Empowering AI Data Computing Breakthroughs: Hynetek Unveils Quarter-Brick High-Efficiency Power Supply Reference Design

As processor core performance increases, coupled with the growing adoption of 54 V low-voltage DC architectures in traditional AI data centers, handling megawatt-level cabinet power leads to significant resistive losses due to excessive current. This necessitates thicker copper cables and higher material consumption, posing challenges in both economic viability and practical implementation. To address this, NVIDIA proposes transitioning to an 800 VDC direct current power distribution system. This new architecture shifts from traditional 415 VAC or 480 VAC alternating current to building an end-to-end 800 VDC DC bus. It eliminates redundant AC-to-DC conversion stages, delivering high-voltage direct current directly to compute nodes. This approach not only significantly reduces transmission losses but also saves up to 26% in space compared to traditional multi-stage conversion solutions.

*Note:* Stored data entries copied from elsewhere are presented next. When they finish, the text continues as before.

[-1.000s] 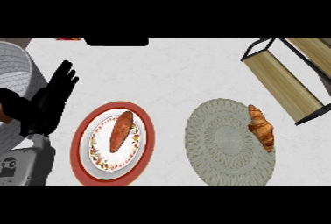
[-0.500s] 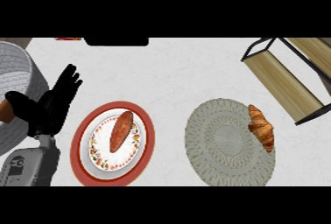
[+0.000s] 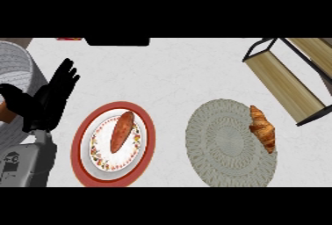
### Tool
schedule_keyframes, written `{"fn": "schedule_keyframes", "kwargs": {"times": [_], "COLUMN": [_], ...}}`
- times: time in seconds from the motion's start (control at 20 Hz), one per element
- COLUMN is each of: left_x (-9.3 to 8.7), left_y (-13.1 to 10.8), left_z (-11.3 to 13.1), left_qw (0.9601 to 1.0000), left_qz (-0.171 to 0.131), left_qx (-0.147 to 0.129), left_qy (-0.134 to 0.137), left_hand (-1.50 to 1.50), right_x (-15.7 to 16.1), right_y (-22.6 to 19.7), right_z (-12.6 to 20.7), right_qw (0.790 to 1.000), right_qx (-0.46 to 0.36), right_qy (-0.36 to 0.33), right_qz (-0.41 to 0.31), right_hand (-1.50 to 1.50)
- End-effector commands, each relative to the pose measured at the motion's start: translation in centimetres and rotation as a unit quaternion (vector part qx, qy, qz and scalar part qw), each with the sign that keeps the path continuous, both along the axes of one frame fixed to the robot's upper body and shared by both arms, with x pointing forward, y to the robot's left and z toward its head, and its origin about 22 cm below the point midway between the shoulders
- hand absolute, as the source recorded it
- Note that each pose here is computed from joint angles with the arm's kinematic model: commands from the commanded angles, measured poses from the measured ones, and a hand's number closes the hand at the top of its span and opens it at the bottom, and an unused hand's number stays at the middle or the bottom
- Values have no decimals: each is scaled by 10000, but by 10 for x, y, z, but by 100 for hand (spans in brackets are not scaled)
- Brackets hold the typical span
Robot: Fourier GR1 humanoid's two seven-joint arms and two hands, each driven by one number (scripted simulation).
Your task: Pick the pear from the placemat and place it in the tiered shelf
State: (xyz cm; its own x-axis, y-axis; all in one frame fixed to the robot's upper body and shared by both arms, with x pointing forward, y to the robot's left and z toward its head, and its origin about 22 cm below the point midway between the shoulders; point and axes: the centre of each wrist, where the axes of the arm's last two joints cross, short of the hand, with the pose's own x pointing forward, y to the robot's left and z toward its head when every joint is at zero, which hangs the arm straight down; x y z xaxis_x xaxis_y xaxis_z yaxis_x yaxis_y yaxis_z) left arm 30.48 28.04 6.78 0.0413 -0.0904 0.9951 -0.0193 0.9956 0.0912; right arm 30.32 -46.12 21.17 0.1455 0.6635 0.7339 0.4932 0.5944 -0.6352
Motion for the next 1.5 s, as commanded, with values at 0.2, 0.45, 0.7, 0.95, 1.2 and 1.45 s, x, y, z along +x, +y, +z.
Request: {"fn": "schedule_keyframes", "kwargs": {"times": [0.2, 0.45, 0.7, 0.95, 1.2, 1.45], "left_x": [-2, -6, -11, -10, 3, -6], "left_y": [-10, -7, -14, 3, -4, -15], "left_z": [1, -5, 1, -3, 23, 3], "left_qw": [9999, 10000, 9999, 9999, 10000, 10000], "left_qz": [-137, -79, -66, 47, 60, 7], "left_qx": [-56, 14, -97, -105, 5, -75], "left_qy": [-27, -31, -43, 17, -20, -34], "left_hand": [0, 0, 0, 0, 0, 0], "right_x": [23, 21, 2, -47, -99, -147], "right_y": [-30, -52, -81, -130, -165, -187], "right_z": [-22, -9, 5, 35, 40, 62], "right_qw": [9958, 9897, 9948, 9897, 9917, 9812], "right_qx": [160, 143, 649, 1294, 1192, 1618], "right_qy": [-717, -1357, -785, -583, -443, -751], "right_qz": [-553, -434, -3, 191, 172, 739], "right_hand": [-150, -150, -150, -150, -150, -150]}}
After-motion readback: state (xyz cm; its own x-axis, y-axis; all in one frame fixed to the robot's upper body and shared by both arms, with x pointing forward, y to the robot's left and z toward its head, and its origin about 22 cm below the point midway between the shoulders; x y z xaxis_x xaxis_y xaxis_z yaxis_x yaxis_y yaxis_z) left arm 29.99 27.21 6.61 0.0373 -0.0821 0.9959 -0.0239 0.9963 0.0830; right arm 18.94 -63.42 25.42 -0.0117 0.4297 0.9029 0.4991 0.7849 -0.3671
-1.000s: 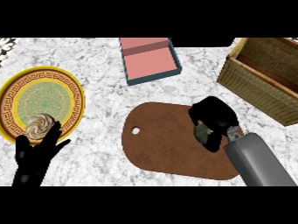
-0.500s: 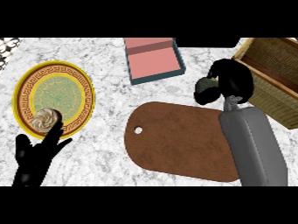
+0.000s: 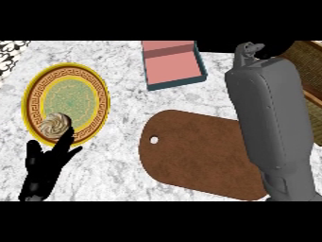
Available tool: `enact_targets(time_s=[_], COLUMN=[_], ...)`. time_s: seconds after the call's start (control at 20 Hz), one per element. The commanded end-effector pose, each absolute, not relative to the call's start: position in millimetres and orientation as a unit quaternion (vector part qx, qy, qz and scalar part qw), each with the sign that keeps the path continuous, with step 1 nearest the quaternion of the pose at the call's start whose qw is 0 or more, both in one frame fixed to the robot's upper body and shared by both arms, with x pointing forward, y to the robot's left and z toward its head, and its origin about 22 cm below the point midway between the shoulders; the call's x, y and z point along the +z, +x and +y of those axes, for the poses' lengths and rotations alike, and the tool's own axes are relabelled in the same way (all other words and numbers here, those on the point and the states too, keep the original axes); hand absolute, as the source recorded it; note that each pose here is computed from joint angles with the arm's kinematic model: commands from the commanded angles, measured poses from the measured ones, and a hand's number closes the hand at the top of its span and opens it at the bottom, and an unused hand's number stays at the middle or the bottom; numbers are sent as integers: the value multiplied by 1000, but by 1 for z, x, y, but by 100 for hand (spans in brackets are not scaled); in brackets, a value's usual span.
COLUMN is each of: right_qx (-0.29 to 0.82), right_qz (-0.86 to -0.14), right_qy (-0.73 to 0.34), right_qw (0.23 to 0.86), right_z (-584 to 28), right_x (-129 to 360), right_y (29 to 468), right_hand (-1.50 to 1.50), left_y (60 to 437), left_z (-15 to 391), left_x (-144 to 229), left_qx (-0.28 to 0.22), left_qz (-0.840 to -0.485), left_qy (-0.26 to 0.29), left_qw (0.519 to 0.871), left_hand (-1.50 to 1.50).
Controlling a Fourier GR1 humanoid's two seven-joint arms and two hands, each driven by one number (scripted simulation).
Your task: Pick the squash from the cutting board and place it in the basket
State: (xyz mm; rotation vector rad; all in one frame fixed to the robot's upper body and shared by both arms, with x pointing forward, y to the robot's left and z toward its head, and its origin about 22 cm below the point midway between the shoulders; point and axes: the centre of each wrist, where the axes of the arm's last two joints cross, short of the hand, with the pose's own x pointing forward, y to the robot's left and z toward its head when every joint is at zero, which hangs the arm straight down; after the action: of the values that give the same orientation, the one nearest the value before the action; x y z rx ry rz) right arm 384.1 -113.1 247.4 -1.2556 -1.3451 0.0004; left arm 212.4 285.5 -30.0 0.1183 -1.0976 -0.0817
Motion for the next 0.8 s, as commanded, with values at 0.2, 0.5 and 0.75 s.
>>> enact_targets(time_s=[0.2, 0.5, 0.75], right_qx=[-122, -149, -139], right_qz=[-541, -511, -491], right_qy=[-581, -604, -612], right_qw=[596, 594, 605], right_z=[-82, -140, -172], right_x=[351, 371, 379], right_y=[381, 409, 423], right_hand=[150, 150, 150], left_y=[204, 203, 212], left_z=[302, 273, 295], left_x=[-47, -52, -37], left_qx=[-29, -21, -17], left_qz=[-486, -495, -495], left_qy=[78, 72, 74], left_qw=[870, 866, 866], left_hand=[0, 0, 0])
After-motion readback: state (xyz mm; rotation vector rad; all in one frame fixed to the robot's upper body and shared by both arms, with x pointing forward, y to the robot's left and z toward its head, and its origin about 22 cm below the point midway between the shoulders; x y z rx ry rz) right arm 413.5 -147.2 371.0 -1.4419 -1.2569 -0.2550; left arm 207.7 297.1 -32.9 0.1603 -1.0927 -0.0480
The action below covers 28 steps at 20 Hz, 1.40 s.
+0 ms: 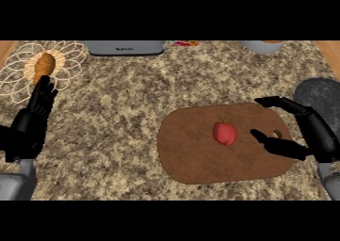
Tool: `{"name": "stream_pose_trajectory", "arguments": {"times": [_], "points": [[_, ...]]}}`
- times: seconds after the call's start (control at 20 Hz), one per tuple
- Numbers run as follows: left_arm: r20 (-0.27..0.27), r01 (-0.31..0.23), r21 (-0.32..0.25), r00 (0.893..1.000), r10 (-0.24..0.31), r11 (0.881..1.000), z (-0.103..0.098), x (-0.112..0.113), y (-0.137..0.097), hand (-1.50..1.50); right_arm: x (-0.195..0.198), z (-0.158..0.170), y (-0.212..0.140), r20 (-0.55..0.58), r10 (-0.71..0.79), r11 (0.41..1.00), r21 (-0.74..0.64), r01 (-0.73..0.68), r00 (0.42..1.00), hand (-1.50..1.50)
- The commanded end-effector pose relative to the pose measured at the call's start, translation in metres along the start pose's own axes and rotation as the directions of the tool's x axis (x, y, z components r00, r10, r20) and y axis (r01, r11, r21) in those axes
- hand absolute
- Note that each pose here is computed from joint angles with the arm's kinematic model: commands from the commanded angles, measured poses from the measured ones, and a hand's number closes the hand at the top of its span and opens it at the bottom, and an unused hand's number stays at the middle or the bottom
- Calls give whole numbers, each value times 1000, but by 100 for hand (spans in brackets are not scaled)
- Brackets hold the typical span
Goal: Pick the bell pepper from the cutting board and place it in the pan
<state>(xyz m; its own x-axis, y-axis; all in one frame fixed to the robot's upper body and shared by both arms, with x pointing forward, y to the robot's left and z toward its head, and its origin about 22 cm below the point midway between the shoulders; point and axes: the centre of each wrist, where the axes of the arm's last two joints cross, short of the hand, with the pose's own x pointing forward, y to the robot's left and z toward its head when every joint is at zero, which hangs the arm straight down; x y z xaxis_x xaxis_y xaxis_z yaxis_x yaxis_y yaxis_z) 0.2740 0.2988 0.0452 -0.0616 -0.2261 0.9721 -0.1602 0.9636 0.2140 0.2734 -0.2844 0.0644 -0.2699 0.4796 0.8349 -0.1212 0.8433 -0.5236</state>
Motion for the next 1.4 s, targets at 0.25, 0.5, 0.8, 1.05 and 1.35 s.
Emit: {"name": "stream_pose_trajectory", "arguments": {"times": [0.25, 0.5, 0.8, 1.05, 1.35], "points": [[-48, -61, -6, 997, 60, 998, -10, 8, -19, 0, 68, 44, -51, 81, 406, 914, -6, -406, 911, -150], [-37, -57, -48, 998, 56, 997, -2, 11, -22, 0, 130, 28, -71, -9, 619, 779, 133, -613, 785, -150], [-24, -64, -63, 998, 63, 996, -26, 13, -29, 0, 197, 6, -71, -78, 660, 747, 177, -641, 747, -150], [-23, -66, -70, 998, 64, 995, -20, 22, -34, 0, 232, -10, -46, -56, 707, 703, 171, -691, 705, -150], [-17, -77, -59, 997, 76, 995, -18, 11, -17, 0, 228, -30, -7, -32, 618, 755, 302, -582, 785, -150]]}}
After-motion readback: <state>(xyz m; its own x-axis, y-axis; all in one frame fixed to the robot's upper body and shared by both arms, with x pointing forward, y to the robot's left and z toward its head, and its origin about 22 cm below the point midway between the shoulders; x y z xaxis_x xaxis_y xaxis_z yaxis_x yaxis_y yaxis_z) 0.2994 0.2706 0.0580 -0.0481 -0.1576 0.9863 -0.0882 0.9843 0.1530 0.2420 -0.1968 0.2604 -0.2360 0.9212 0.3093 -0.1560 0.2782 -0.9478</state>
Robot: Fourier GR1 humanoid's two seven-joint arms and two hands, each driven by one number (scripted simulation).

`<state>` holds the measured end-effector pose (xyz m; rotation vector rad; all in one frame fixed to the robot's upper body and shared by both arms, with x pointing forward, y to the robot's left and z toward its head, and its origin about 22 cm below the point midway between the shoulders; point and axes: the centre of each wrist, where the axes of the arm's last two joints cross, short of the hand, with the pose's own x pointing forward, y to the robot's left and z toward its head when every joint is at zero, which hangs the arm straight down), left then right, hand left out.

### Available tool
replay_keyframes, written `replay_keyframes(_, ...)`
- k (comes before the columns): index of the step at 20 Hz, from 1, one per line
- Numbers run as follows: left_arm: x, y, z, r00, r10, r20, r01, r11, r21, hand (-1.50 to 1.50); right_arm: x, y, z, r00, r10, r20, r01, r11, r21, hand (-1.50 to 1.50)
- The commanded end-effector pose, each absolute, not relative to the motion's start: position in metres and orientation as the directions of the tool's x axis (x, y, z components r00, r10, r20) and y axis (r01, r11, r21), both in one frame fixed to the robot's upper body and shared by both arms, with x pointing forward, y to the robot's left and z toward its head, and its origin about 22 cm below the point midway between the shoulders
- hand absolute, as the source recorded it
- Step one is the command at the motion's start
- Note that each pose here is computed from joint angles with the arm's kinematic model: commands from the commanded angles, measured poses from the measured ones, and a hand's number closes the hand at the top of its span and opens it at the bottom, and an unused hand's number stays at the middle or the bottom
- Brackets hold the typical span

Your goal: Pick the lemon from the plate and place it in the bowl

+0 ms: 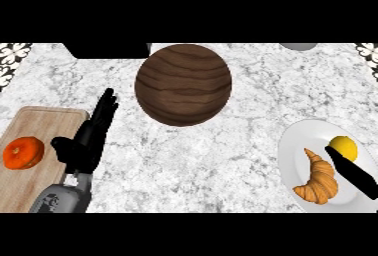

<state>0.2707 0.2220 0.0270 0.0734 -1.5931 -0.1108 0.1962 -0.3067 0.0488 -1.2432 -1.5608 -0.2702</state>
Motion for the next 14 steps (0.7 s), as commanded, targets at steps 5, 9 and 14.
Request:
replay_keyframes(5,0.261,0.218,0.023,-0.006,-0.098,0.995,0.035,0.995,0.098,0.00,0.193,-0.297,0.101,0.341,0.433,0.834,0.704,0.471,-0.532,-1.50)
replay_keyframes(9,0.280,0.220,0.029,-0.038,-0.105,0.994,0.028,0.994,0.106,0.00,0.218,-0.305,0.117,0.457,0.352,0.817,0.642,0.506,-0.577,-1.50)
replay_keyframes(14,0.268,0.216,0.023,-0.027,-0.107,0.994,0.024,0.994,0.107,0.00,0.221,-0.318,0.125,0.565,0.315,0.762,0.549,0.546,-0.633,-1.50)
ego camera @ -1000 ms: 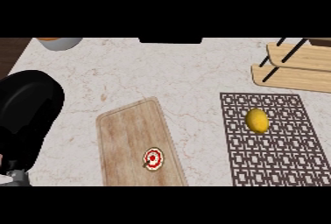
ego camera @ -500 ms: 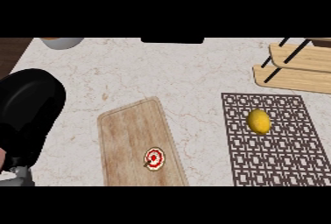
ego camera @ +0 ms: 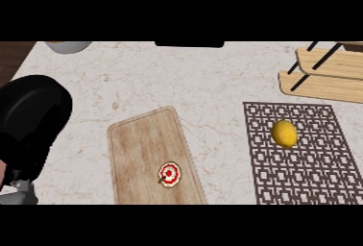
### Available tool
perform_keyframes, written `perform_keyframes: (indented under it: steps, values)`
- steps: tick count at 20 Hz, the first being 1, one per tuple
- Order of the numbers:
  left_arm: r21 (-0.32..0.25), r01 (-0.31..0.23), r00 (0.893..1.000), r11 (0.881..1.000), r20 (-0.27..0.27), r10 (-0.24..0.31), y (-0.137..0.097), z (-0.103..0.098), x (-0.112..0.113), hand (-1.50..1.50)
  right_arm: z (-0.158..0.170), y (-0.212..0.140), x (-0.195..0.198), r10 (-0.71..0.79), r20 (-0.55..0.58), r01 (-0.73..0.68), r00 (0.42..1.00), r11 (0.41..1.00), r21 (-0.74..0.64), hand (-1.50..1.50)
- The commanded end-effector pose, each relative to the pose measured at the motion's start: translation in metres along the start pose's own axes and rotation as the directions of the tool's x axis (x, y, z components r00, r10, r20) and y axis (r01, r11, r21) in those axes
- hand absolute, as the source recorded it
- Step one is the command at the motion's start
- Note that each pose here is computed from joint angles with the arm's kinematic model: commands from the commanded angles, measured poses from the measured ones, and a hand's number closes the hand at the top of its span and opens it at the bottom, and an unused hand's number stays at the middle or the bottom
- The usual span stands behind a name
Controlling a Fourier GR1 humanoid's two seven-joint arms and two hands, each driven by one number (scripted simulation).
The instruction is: Pick the squash from the placemat and place it in the tiered shelf
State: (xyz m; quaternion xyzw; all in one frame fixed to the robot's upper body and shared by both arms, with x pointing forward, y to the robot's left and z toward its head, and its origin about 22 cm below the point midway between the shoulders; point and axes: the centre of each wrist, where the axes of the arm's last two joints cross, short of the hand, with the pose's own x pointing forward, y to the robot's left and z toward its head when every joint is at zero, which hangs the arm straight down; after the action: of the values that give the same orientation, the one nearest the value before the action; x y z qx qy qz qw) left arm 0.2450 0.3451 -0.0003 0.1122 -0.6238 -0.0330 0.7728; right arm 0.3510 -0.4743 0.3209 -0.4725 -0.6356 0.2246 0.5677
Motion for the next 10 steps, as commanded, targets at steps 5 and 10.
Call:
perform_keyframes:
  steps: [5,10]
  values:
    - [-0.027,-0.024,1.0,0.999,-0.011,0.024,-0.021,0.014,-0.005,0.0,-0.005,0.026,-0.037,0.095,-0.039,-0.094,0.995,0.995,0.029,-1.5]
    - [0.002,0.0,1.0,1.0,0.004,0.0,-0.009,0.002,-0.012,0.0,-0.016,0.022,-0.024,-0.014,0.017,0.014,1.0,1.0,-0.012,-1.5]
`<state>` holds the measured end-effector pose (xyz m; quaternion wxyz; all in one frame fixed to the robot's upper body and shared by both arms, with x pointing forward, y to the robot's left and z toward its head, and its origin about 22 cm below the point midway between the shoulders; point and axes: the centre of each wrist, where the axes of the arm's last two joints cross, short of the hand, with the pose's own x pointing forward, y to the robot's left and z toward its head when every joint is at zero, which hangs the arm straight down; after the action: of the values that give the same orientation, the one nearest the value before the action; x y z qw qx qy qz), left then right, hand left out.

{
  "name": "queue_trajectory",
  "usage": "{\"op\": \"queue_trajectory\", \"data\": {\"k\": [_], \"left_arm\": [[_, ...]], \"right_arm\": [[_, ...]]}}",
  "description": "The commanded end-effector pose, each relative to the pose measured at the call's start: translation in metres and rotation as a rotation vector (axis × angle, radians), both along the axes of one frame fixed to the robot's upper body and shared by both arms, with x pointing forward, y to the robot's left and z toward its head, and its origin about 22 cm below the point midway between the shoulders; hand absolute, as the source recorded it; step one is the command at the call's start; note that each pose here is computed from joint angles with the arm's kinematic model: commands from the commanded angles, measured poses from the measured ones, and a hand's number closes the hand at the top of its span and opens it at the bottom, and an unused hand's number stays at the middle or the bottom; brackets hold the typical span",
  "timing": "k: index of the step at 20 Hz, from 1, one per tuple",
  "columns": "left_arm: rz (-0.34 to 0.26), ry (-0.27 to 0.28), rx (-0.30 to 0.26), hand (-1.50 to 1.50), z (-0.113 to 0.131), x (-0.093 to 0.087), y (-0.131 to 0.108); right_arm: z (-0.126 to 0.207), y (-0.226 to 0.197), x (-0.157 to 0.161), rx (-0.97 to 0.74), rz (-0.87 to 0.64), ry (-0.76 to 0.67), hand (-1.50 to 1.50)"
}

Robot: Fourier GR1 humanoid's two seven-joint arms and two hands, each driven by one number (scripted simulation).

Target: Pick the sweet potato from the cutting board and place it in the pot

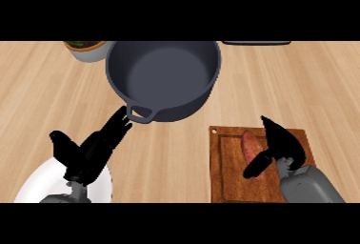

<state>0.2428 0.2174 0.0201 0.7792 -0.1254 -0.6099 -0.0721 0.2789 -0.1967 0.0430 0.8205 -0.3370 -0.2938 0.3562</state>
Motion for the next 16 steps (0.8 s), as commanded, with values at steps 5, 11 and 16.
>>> {"op": "queue_trajectory", "data": {"k": [5, 11, 16], "left_arm": [[0.001, -0.008, -0.006, 0.0, -0.013, -0.007, -0.007], [0.01, -0.003, -0.007, 0.0, 0.014, 0.003, 0.005], [0.001, 0.003, -0.008, 0.0, -0.018, -0.007, -0.013]], "right_arm": [[-0.016, 0.019, 0.001, 0.103, 0.053, 0.021, 1.5], [-0.009, 0.02, -0.008, 0.059, 0.084, -0.046, 1.5], [-0.008, 0.046, -0.013, 0.001, 0.173, -0.085, 1.5]]}}
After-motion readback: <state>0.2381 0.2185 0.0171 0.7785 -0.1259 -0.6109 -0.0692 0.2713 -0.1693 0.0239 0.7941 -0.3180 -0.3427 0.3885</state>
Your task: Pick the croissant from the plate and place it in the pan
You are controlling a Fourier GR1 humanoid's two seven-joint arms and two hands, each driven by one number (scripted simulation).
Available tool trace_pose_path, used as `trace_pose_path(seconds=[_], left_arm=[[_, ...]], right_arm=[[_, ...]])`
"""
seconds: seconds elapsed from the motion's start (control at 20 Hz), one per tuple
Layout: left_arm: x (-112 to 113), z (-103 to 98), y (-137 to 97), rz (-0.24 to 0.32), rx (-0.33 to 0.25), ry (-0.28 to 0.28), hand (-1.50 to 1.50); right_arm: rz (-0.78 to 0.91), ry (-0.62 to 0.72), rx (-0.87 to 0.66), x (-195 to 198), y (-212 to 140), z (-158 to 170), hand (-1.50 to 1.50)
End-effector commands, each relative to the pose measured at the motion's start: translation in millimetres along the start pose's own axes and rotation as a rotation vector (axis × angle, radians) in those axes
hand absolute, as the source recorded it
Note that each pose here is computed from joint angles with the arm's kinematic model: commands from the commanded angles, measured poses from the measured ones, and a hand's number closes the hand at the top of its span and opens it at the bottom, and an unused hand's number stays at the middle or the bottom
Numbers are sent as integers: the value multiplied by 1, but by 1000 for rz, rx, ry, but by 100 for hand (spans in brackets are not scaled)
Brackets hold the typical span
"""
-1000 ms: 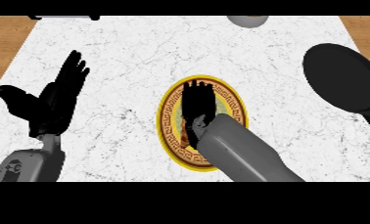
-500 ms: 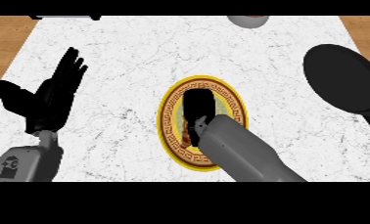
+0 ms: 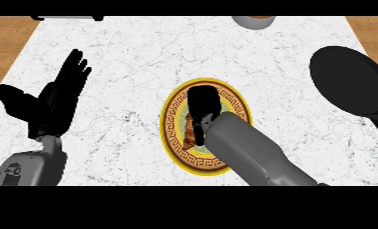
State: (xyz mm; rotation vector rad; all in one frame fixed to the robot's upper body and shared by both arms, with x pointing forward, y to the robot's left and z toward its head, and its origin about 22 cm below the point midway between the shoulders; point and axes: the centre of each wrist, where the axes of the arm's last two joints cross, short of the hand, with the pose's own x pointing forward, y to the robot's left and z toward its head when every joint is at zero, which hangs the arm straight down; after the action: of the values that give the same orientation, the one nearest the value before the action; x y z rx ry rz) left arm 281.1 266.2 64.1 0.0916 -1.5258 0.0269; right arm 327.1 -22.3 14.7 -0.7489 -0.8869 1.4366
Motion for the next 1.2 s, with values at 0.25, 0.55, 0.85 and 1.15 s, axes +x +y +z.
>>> trace_pose_path(seconds=[0.25, 0.55, 0.85, 1.15], left_arm=[[-10, 10, 4, 2, 24, 26, 0], [-20, 19, 15, 3, 70, 19, 0], [-29, 15, 31, 15, 86, 27, 0], [-16, 5, 0, 18, 44, 14, 0]], right_arm=[[-2, -60, -214, -18, -3, 19, 150], [63, -183, -343, -143, -10, 55, 150], [81, -219, -696, -170, -62, 116, 150], [15, -177, -757, -194, -100, 182, 150]])
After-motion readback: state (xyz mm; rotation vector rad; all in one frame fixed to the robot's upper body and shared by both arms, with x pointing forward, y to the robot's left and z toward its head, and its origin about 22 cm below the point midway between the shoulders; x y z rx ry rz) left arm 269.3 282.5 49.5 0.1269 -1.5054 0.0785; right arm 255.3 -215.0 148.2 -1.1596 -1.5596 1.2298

  Figure 1: Data Center Computing Power Architecture

In the hierarchical power architecture of data centers, the intermediate bus converter (IBC) plays a pivotal bridging role: it converts the 48 V DC power supplied from the front end (such as UPS) into a lower intermediate bus voltage (e.g., 12 V or 6 V). This voltage serves as the input for point-of-load (POL) converters, which ultimately deliver precise and stable voltages to specific chips like CPUs and ASICs. The power rating and physical dimensions of IBCs have become standardized, exemplified by the common 1/4-brick package. Targeting this standard form factor, Hynetek has developed an efficient 1/4-brick power reference design centered around its HP1000 multi-function DC-DC digital power controller. This demonstrates the chip's application potential in optimizing power density and efficiency.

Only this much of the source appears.